Run the TD learning loop using jax.lax.scan.

This is a JIT-compiled learning loop that uses scan for efficiency. It returns metrics as a fixed-size array rather than a list of dicts.

Args: learner: The TD learner to train stream: TD experience stream providing (s, r, s', γ) tuples num_steps: Number of learning steps to run key: JAX random key for stream initialization learner_state: Initial state (if None, will be initialized from stream)

Returns: Tuple of (final_state, metrics_array) where metrics_array has shape (num_steps, 4) with columns [squared_td_error, td_error, mean_step_size, mean_eligibility_trace]

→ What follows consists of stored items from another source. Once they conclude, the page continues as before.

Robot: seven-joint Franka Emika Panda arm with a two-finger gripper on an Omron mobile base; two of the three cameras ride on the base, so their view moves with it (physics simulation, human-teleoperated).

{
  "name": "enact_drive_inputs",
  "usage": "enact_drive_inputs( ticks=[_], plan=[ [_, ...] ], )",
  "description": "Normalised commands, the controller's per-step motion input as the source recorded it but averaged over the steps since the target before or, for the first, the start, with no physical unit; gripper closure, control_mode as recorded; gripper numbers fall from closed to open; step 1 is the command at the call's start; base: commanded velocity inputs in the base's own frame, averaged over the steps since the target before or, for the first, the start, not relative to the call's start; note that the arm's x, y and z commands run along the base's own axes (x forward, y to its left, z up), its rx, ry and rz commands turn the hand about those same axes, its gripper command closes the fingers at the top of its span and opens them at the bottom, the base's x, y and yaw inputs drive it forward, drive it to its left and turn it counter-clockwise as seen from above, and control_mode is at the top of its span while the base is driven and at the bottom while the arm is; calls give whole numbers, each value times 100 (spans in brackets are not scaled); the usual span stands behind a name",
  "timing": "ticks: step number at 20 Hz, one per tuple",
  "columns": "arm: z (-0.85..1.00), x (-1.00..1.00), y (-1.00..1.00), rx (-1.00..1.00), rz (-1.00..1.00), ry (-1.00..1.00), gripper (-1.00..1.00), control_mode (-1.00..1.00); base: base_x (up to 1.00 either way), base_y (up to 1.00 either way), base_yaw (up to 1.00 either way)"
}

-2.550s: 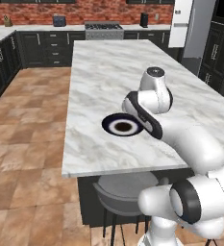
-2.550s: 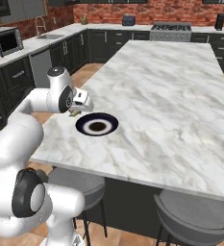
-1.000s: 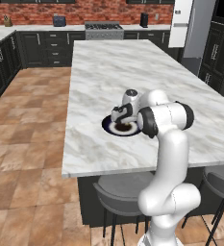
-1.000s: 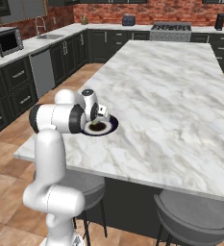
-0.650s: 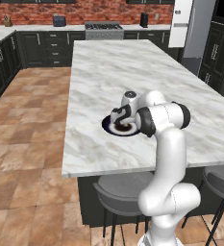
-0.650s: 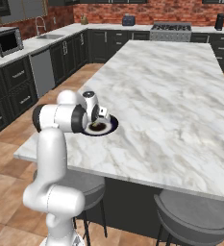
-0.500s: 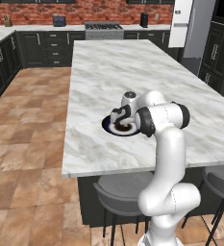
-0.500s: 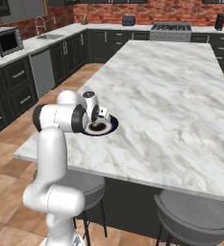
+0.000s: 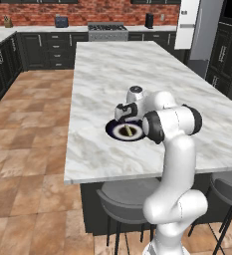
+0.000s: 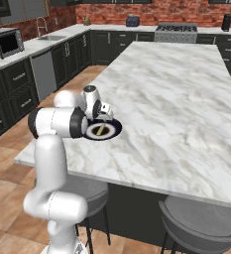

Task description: Retrieve the butter from the fridge and place it on a plate on the dining table. Then retrieve the butter knife by the fridge and place it near the plate.

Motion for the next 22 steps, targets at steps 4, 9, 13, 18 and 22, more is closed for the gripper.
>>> enact_drive_inputs(
  ticks=[4, 9, 13, 18, 22],
  plan=[
    [94, -71, 0, 0, 0, -11, -100, -100, 0, 0, 0],
    [100, -91, 0, 0, 0, -14, -100, -100, 0, 0, 0],
    [100, -80, 0, 0, -2, -3, -100, -100, 0, 0, 0],
    [99, -42, 0, 0, 0, -1, -100, -100, 0, 0, 0],
    [98, -25, 0, 0, 0, 0, -100, -100, 0, 0, 0]
  ],
)
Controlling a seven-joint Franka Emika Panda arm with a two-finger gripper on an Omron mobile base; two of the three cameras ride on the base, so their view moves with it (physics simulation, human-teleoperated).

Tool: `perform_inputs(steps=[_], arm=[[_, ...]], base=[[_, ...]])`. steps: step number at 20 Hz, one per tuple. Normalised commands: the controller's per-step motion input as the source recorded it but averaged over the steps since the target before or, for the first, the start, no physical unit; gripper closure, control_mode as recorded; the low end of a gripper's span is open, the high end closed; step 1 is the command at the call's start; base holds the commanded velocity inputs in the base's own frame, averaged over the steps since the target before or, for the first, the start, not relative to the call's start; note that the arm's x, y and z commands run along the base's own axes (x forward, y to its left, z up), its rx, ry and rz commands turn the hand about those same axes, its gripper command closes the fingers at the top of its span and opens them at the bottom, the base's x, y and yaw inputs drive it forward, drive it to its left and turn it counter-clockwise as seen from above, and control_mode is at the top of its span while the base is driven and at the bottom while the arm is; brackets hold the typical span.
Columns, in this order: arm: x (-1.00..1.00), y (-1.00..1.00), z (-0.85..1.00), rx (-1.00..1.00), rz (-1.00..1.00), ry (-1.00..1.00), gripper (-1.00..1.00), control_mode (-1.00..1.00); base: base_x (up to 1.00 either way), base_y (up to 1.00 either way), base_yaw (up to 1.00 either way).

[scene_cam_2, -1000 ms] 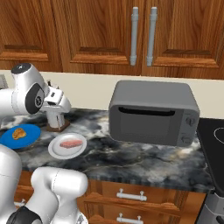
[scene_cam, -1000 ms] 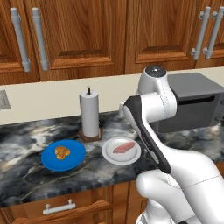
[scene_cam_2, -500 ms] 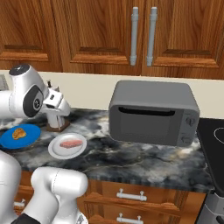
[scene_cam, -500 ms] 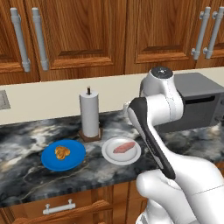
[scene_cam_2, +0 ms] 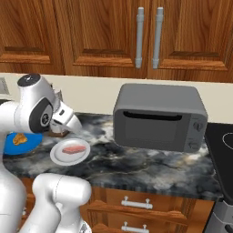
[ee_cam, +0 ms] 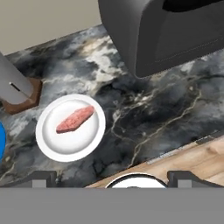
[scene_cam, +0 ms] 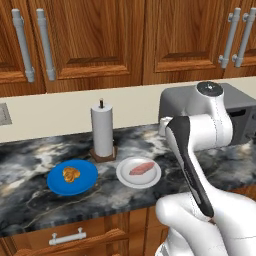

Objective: Open the toaster oven door. Place the bread on the top rack in the toaster oven and place the steak on the bottom rack.

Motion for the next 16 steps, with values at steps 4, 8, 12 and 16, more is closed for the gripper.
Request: perform_inputs(steps=[4, 8, 12, 16], arm=[[-0.11, -0.49, -0.11, 0.17, -0.06, 0.03, -1.00, -1.00], [-0.05, -0.49, -0.08, 0.44, 0.00, -0.14, -1.00, -1.00], [0.00, -0.37, -0.05, 0.31, 0.01, -0.18, -1.00, -1.00], [0.03, -0.36, -0.01, 0.09, 0.00, -0.05, -1.00, -1.00]], base=[[0.00, 0.00, 0.00], [0.00, 0.00, 0.00], [0.00, 0.00, 0.00], [0.00, 0.00, 0.00]])
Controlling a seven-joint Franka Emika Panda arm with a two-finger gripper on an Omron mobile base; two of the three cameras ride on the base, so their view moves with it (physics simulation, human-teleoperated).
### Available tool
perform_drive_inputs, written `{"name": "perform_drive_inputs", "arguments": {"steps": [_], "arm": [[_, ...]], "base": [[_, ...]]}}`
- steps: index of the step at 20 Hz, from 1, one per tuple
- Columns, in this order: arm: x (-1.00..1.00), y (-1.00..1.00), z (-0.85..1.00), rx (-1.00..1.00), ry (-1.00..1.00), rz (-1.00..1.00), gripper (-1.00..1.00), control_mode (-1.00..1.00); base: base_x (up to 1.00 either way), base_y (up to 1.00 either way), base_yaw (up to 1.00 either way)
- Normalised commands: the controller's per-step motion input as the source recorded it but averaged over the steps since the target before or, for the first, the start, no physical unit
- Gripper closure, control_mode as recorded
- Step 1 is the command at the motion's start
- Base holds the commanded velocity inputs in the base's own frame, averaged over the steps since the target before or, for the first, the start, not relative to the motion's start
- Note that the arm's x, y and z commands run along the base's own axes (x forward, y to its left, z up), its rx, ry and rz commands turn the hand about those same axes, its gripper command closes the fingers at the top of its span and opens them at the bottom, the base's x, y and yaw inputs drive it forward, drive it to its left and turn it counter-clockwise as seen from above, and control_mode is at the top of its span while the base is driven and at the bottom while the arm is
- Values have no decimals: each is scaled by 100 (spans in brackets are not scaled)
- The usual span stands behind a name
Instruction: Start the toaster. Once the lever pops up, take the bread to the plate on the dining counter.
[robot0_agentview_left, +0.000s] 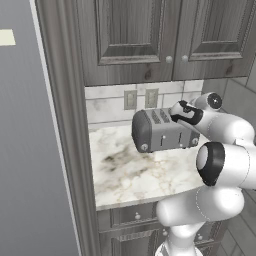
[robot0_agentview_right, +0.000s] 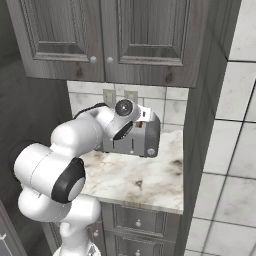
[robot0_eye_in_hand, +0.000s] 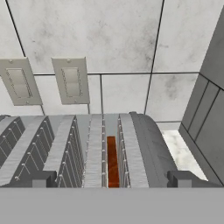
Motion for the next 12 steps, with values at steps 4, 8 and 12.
{"name": "perform_drive_inputs", "arguments": {"steps": [4,8,12], "arm": [[0,0,0,0,0,0,-100,-100],[0,0,0,0,0,0,-100,-100],[0,0,0,0,0,0,-100,-100]], "base": [[0,0,0],[0,0,0],[0,0,0]]}}
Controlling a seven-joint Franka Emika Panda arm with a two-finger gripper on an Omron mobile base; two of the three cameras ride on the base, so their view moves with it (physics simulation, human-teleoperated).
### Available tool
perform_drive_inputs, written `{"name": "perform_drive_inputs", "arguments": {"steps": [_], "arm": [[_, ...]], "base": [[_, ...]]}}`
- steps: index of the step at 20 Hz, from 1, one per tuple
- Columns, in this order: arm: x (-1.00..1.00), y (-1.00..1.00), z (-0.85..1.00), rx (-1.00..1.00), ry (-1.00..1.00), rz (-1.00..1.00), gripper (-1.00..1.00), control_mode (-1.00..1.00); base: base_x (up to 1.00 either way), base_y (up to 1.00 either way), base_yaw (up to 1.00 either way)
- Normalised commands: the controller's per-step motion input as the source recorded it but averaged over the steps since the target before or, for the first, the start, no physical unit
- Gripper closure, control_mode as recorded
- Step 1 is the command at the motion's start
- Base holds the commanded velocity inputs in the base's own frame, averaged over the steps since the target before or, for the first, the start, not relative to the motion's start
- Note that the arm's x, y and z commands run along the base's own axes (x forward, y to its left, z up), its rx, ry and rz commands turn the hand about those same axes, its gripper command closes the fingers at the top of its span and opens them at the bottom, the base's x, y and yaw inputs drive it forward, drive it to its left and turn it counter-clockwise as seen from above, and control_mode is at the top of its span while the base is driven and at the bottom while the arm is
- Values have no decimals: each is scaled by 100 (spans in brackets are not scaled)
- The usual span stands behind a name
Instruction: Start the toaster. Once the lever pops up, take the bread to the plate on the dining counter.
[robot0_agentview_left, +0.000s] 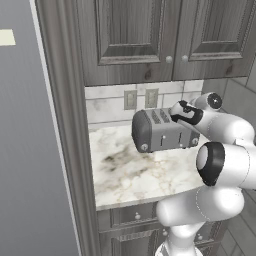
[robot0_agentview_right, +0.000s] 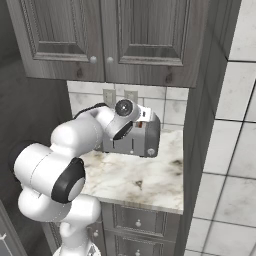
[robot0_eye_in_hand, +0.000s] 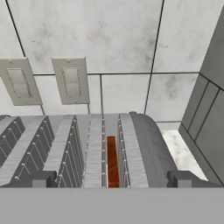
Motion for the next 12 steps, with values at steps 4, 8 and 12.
{"name": "perform_drive_inputs", "arguments": {"steps": [4,8,12], "arm": [[0,0,0,0,0,0,-100,-100],[0,0,0,0,0,0,-100,-100],[0,0,0,0,0,0,-100,-100]], "base": [[0,0,0],[0,0,0],[0,0,0]]}}
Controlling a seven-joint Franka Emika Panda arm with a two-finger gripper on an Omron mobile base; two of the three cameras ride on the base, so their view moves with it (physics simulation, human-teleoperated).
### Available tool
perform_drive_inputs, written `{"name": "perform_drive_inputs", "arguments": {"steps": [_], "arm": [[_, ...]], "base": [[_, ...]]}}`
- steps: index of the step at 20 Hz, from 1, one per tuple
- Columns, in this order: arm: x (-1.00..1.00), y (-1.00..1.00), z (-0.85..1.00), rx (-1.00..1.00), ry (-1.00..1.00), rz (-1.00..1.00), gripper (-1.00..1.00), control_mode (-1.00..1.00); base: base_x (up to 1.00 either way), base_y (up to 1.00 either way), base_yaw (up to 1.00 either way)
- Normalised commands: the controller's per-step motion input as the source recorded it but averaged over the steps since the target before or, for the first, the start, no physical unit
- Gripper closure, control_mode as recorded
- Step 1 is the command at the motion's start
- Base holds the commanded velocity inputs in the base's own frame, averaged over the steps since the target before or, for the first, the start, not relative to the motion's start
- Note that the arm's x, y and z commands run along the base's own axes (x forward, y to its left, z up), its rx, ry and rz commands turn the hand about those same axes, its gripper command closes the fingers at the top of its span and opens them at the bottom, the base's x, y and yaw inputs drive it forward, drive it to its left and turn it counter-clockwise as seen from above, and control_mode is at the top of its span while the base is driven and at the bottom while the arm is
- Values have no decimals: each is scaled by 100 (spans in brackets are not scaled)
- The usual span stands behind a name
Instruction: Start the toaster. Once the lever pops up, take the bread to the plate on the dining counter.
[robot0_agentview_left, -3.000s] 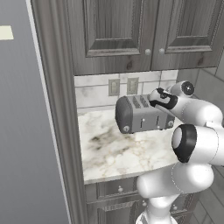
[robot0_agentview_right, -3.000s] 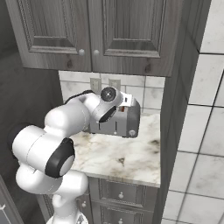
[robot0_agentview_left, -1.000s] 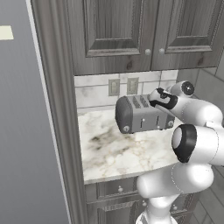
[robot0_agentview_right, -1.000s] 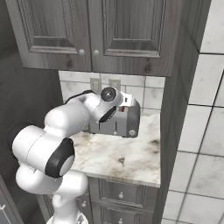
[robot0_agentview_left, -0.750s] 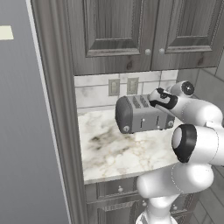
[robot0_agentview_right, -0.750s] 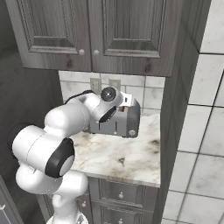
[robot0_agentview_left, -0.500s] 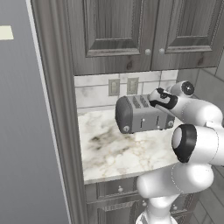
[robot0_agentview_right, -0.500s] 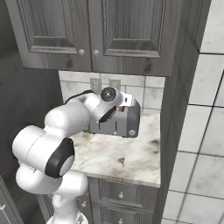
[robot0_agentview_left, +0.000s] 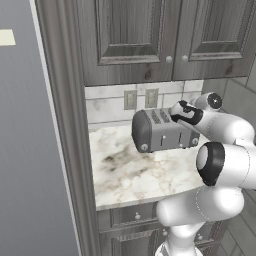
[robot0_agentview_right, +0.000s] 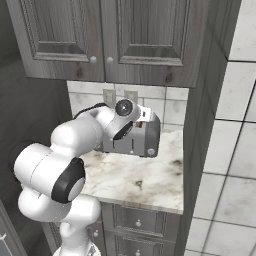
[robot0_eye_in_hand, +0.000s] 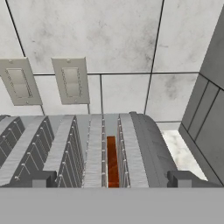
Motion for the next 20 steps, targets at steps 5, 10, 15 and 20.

Source code in src/alberta_framework/core/learners.py
def run_td_learning_loop[StreamStateT](
    learner: TDLinearLearner,
    stream: TDStream[StreamStateT],
    num_steps: int,
    key: Array,
    learner_state: TDLearnerState | None = None,
) -> tuple[TDLearnerState, Array]:
    """Run the TD learning loop using jax.lax.scan.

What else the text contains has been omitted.